• Exercise details: Within the entries that follow, report how many lines contain the word "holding", giving the number by itself.

[Saved data entries]
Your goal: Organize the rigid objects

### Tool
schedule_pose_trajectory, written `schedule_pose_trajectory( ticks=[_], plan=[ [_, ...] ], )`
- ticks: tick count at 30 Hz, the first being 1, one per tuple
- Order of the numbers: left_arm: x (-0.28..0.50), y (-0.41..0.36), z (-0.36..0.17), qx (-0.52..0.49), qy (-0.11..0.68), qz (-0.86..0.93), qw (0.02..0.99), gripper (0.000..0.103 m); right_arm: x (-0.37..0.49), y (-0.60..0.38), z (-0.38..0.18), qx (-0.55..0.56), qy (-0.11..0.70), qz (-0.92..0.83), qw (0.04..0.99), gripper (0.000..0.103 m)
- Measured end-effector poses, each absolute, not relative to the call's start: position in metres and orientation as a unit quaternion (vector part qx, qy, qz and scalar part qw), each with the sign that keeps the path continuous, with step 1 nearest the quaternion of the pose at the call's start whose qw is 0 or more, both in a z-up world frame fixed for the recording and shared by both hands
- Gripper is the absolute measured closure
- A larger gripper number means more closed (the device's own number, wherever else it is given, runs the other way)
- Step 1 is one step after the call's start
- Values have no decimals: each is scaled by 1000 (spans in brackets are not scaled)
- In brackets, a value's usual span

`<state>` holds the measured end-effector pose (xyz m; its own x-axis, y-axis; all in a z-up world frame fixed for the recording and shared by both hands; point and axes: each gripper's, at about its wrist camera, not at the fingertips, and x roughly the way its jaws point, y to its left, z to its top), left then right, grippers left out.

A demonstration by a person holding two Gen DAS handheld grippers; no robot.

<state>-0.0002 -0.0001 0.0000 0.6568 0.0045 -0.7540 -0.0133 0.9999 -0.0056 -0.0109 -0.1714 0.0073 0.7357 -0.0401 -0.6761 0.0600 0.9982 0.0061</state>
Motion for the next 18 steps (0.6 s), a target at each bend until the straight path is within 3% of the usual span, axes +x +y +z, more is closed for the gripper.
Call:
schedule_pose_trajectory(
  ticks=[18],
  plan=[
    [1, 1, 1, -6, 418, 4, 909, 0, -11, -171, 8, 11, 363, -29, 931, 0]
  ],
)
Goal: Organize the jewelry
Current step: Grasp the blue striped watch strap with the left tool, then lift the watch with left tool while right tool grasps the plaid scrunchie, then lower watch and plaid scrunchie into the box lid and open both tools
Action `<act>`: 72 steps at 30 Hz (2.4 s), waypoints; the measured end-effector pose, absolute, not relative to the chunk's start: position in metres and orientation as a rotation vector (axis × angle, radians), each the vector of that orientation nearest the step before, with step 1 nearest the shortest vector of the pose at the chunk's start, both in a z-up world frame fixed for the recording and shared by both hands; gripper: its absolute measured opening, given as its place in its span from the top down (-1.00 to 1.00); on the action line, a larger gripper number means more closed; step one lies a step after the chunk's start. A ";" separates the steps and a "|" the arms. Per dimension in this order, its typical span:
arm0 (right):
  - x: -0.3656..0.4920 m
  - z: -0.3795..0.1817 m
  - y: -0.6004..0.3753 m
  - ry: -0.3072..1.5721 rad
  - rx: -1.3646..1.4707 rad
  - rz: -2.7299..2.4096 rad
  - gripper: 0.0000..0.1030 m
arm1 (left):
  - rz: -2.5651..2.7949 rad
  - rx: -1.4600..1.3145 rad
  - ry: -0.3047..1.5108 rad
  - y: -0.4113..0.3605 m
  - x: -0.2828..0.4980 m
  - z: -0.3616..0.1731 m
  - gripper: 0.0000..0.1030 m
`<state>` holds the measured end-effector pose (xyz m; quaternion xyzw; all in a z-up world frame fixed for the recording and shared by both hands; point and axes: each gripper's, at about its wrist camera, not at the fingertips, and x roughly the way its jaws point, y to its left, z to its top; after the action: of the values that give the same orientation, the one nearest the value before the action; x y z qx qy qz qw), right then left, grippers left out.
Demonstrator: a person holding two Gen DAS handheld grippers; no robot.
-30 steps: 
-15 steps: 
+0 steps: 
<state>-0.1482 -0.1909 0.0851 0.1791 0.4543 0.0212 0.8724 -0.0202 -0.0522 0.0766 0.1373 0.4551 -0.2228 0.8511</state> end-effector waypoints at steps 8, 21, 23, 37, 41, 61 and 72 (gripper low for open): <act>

• Result for this exercise: 2